The mean age of the patients was 63.4 ± 8.8 years in the on-pump CABG group versus 63.0 ± 9.6 years in the offpump CABG group, with a range of 29-87 years. There were 75 men (81.6%) in the off-pump CABG and 50 men (59.4%) in the on-pump CABG. Regarding other demographic data, there were no statistically significant risk factors (Table 1).

 

 

Both groups showed no differences in preoperative NYHA FC (NYHA FC I: Group 1 (3.2%) vs. Group 2 (3.5%); NYHA FC II: off-pump CABG (32.6%) vs. on-pump CABG (31.8%); NYHA FC III: off-pump CABG (52.1%) vs. on-pump CABG (52.9%); NYHA FC IV: off-pump CABG (11.9%) vs. on-pump CABG (11.7%). Elective surgery was required in 56.5% of patients in the off-pump CABG group (52 cases) vs. 60% in the on-pump CABG group (P = 0.70). Considering the mortality rate logistic EuroSCORE, seven patients in the off-pump CABG group were considered low-risk patients (score 0-2), 27 medium-risk (score 3-5), and 57 highrisk (score >6). Six patients in the on-pump CABG group were considered low-risk patients (score 0-2), 25 mediumrisk (score 3-5), and 54 high-risk (score >6).

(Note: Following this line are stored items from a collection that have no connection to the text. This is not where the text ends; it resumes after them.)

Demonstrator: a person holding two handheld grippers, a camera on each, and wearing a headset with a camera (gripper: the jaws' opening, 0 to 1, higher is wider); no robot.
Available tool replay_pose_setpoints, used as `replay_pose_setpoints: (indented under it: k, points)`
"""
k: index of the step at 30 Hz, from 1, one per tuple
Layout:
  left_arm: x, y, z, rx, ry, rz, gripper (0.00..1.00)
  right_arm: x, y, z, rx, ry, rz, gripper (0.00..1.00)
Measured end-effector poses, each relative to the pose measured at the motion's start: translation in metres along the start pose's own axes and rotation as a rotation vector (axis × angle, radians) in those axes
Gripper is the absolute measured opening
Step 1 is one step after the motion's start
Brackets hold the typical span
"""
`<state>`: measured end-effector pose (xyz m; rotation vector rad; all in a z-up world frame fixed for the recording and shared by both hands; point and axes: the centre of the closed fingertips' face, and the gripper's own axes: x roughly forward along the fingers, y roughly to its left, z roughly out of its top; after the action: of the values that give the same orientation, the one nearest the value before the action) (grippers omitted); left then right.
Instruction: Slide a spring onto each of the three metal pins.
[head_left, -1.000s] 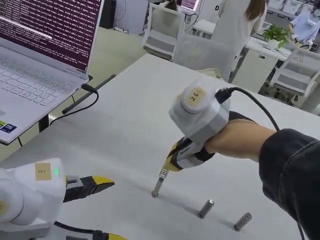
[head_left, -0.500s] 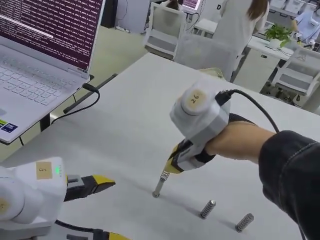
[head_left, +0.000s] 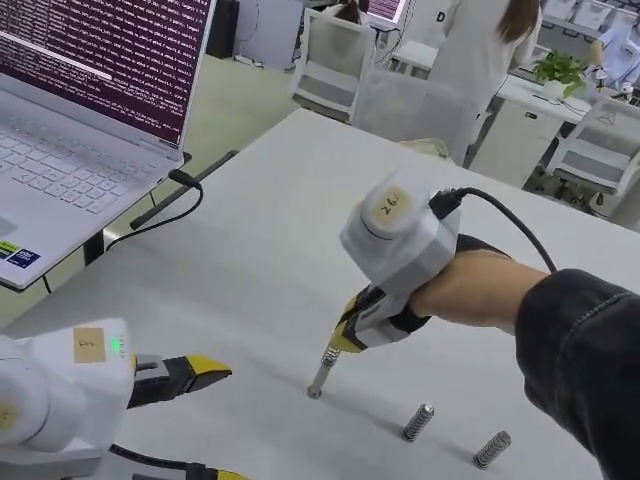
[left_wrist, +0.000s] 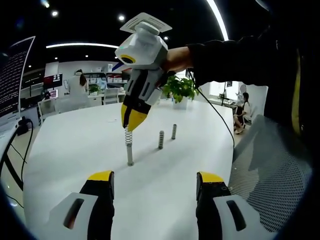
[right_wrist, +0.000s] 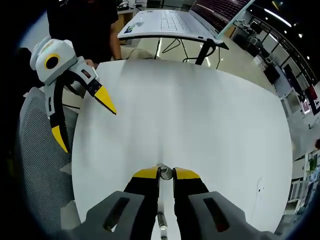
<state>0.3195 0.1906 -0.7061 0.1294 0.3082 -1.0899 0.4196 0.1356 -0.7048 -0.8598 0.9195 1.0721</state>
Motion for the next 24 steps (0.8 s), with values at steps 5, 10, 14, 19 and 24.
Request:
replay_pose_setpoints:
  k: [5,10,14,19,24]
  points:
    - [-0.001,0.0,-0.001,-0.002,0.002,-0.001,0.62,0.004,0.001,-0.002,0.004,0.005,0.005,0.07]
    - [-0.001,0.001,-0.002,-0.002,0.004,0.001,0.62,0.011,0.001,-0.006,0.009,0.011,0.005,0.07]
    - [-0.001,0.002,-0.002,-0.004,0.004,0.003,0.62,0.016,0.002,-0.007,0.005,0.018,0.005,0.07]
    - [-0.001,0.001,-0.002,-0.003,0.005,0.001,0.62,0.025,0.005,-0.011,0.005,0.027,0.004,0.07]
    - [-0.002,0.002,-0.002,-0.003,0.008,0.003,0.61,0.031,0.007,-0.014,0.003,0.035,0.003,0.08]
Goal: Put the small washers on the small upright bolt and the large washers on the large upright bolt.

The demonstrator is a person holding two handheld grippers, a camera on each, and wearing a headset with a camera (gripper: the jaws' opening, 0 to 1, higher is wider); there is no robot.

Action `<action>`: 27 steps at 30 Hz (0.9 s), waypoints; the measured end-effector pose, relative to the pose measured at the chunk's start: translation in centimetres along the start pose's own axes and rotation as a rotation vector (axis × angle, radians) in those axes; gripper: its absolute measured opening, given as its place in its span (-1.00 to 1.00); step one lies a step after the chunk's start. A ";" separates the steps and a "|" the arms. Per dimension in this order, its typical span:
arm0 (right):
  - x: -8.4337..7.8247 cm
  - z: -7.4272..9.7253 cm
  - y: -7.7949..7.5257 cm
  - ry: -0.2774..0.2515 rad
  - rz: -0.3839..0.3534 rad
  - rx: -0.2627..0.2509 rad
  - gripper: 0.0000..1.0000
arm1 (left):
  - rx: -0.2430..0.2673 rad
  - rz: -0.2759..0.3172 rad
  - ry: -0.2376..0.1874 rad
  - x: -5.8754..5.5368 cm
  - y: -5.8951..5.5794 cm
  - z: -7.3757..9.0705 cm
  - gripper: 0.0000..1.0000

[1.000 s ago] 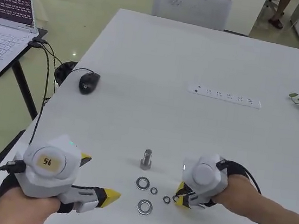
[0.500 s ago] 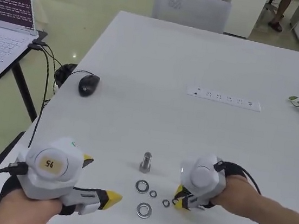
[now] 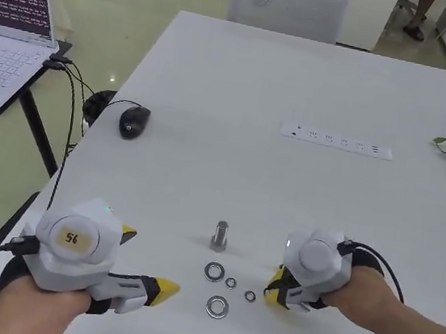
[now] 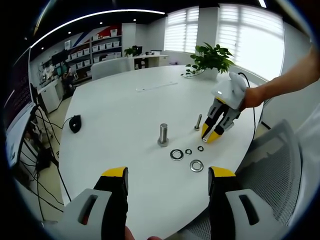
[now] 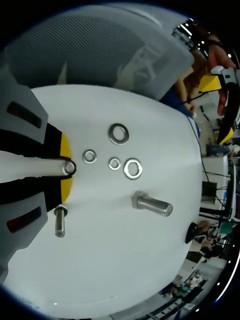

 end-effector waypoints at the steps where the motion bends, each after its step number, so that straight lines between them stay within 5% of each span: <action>1: -0.1 0.2 -0.1 -0.005 -0.006 -0.006 -0.73 | 0.000 0.000 -0.001 0.0 0.0 0.0 0.29; 16: -1.6 4.5 -2.1 -0.044 -0.109 -0.139 -0.73 | -0.010 -0.006 -0.006 0.3 -0.4 -0.2 0.29; 27: 0.7 5.7 -4.7 -0.072 -0.084 -0.194 -0.73 | -0.009 -0.007 -0.013 0.5 -0.5 -0.2 0.29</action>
Point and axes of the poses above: the centre of the closed fingertips' face, and the gripper's own axes: z roughly backward along the fingers, y roughly to its left, x roughly out of its top, the point moved 10 cm from there along z, roughly backward along the fingers, and after that the axes turned 13 degrees about -x, right-handed, at the moved point
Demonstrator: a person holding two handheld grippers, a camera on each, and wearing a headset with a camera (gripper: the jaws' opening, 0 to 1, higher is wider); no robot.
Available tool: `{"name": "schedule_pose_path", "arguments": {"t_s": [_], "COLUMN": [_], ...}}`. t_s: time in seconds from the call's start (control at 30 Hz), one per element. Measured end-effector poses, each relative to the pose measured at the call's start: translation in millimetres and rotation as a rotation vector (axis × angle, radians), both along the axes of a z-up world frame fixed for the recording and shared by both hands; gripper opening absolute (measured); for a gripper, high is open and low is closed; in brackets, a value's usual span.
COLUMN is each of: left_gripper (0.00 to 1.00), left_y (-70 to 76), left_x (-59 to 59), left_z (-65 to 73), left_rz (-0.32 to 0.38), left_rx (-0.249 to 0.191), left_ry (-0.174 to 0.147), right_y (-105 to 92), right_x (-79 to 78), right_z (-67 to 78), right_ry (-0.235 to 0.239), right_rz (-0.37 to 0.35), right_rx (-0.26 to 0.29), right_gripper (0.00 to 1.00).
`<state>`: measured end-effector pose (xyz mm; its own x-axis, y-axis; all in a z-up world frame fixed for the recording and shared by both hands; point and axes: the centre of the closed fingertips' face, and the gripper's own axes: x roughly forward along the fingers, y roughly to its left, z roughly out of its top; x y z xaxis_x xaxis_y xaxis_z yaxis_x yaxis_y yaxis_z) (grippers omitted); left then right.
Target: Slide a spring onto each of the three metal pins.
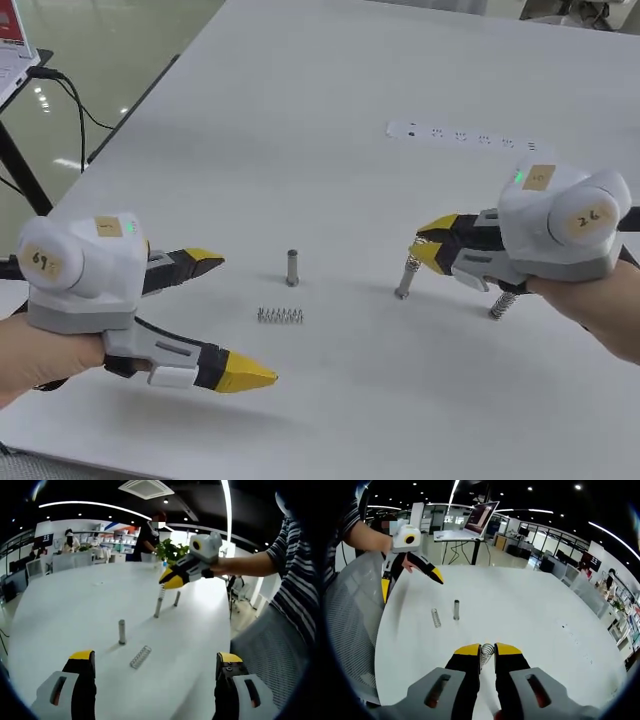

The extent of coronary artery disease also showed no significant differences between both groups (11 patients (11.9%) with one impaired vessel in the off-pump CABG group vs. two patients (2.3%) in the on-pump CABG group (P = 0.11)). Twenty-five patients (27.1%) had two-vessel coronary artery disease in the off-pump CABG group vs. 22 patients (25.8%) in the on-pump CABG group (P = 0.98). Triple-vessel disease was present in 56 patients (60.8%) in the off-pump CABG group vs. 61 patients (71.7%) in the on-pump CABG group (P = 0.37).

The analysis of the type of coronary lesions showed no differences between the two groups. Thus, 97.8% of the patients in the off-pump CABG group had critical injuries in the anterior interventricular branch of the left coronary artery vs 98.8% in the on-pump CABG group (P = 0.84). Obstructions in the circumflex branch of the left coronary artery were significant (> 50%) on a lesser ratio in the offpump CABG group (P = 0.06). The right coronary artery was affected in 85.8% of patients in the off-pump CABG group and in 80% of the patients in the on-pump CABG group (P = 0.61).

 

 

The mean number of grafts per patient was 2.48 ± 0.43 in the off-pump CABG group versus 2.90 ± 0.59 in the onpump CABG group (P = 0.02). The number of grafts performed (Table 3) ranged from 1 to 6 with a higher proportion of patients with one graft (14.1% vs. 2.3%, P = 0.001) and two grafts (35.8% vs. 24.7%, P = 0.03) in the offpump CABG group. However, the on-pump CABG group had more patients with three grafts (58.8% vs. 40.2%, P = 0.004). In off-pump CABG group, 97.8% of patients received internal thoracic artery bypass-graft versus 94.1% in the on-pump CABG group (P = 0.03). The rate of complete revascularization was similar in both groups (69.5% in the off-pump CABG group vs. 67.0% in the on-pump CABG group, P = 0.68). The anterior interventricular branch of left coronary artery was revascularized in 92.3% of patients in the off-pump CABG group, the right coronary artery in 54.3% and the circumflex branch in 48.9%; in the on-pump CABG group, these proportions were 90.5%, 67.0%, and 68.2% respectively. There was a statistically significant difference in the amount of grafts using the circumflex branch of left coronary artery in 48.9% of the patients in the offpump CABG group versus 68.2% of the patients in the onpump CABG group (P = 0.02).

 

 

The proportion of grafts in the anterior interventricular branch of left coronary artery and in the right coronary artery was similar in both groups. The conversion rate to on-pump CABG was 5.4% (five cases). Hospital mortality in the off-pump CABG was 4.3% versus 4.7% in the onpump CABG group (P = 0.92).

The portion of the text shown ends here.